Preventing Muscle Atrophy – Harvard Scientists Have Developed an Adhesive That Makes Muscles Move

Shoulder Muscles Human Body

Muscle atrophy is the wasting or loss of muscle mass and strength. It can occur as a result of disuse or it can be a symptom of certain neurological disorders. Atrophy can lead to decreased mobility, impaired function, and decreased quality of life.

An adhesive that can stimulate muscles to stretch and contract has been developed – and it has the potential to prevent and enable recovery from muscle atrophy.

Muscles can become weak and waste away due to a lack of exercise, such as when a limb is immobilized in a cast, or gradually as people age. This condition, known as muscle atrophy, can also occur as a result of neurological disorders like ALS and MS, or as a response to certain diseases including cancer and diabetes.
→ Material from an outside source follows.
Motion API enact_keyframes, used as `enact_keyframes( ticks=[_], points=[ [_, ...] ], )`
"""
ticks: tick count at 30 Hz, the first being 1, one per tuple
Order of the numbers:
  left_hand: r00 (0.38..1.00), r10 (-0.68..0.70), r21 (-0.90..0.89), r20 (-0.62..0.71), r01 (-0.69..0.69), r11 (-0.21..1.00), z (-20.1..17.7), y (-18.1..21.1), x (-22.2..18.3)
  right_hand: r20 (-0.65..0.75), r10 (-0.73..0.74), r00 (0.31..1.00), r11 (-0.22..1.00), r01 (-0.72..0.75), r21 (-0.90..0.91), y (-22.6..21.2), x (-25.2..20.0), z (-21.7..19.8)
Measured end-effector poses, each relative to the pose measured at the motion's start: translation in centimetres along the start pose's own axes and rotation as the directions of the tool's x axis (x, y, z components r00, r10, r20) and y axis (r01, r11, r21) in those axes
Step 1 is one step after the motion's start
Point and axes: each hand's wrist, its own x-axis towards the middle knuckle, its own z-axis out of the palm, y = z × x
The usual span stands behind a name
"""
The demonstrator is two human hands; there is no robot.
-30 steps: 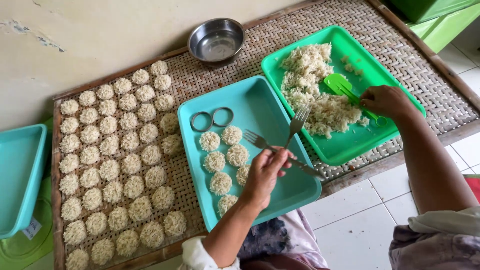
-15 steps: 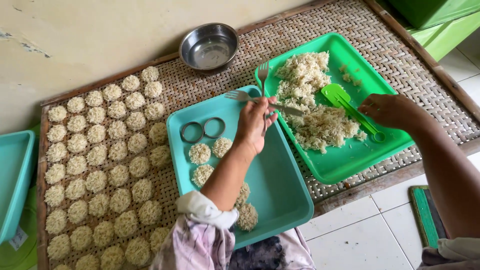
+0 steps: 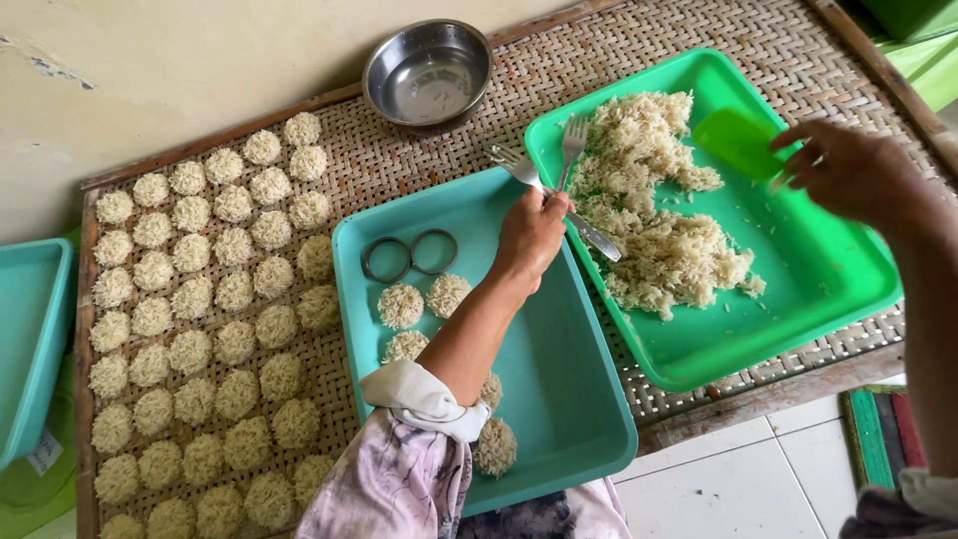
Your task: Shaping noodle-like food material into circular crackers using a mold and forks
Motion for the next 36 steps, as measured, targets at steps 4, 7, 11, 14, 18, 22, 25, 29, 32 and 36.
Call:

Mechanotherapy, a type of therapy that uses manual or mechanical techniques, is believed to have the potential to aid in tissue repair. Massage, which uses compressive stimulation to relax muscles, is the most well-known form of mechanotherapy, however, it is not clear whether stretching and contracting muscles through external means can also be effective as a treatment. There have been two major obstacles to studying this possibility: a lack of mechanical systems that can evenly apply stretching and contraction forces to muscles along their entire length, and the inefficient delivery of these mechanical stimuli to the surface and deeper layers of muscle tissue.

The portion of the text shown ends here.